**Directions**
If a line in the data below holds the word "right", copy it.

**Given information**
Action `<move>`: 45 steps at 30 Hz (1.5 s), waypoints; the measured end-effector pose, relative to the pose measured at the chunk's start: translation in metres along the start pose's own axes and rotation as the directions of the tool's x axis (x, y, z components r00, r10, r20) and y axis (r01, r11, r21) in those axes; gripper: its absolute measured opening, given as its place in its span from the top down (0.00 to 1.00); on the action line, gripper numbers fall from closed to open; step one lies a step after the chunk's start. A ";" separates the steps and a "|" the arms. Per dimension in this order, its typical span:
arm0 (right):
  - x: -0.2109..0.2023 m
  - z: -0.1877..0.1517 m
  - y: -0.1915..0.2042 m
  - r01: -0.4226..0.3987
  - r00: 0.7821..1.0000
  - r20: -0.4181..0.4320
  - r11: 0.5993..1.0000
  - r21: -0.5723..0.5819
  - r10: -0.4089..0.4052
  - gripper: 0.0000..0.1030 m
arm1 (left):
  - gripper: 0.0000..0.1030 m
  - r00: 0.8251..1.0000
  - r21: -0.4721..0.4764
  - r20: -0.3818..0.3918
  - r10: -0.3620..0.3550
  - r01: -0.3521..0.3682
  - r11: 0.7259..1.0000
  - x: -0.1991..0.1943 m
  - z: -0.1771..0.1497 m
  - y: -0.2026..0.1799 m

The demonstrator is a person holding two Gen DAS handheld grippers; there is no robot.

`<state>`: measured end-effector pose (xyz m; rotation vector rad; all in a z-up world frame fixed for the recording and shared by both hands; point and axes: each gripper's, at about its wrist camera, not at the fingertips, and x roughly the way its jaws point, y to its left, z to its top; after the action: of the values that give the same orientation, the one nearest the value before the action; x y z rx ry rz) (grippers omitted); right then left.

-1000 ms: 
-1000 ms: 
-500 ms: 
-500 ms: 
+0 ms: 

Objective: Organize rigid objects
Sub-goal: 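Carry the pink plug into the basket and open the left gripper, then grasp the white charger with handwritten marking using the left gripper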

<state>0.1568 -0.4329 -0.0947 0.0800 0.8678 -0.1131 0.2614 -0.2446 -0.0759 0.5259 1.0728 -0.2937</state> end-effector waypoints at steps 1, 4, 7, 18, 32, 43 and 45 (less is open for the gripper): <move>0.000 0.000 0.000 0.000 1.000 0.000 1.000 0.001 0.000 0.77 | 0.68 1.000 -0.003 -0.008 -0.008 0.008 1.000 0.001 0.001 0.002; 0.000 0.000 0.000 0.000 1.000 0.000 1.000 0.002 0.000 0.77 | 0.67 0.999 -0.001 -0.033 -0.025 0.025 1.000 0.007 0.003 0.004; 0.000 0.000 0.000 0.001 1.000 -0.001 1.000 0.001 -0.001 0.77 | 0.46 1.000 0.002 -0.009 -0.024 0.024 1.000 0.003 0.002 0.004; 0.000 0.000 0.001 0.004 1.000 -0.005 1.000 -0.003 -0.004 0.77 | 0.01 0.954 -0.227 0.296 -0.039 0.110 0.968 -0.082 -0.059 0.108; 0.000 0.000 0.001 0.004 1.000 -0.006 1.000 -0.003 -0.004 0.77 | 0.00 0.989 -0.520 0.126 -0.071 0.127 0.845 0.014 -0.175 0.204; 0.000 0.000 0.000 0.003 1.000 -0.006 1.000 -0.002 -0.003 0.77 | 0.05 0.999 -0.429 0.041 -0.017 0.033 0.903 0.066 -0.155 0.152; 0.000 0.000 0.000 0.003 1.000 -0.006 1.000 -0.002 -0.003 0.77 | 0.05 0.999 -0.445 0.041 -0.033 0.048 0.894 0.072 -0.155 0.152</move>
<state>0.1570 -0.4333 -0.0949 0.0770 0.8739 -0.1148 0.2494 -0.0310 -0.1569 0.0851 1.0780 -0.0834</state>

**Written solution**
arm0 (right):
`<state>`: measured end-effector pose (xyz m; rotation vector rad; all in a z-up world frame fixed for the recording and shared by both hands; point and axes: each gripper's, at about its wrist camera, not at the fingertips, and x roughly the way its jaws point, y to its left, z to its top; after the action: of the values that give the same orientation, the one nearest the value before the action; x y z rx ry rz) (grippers omitted); right then left.

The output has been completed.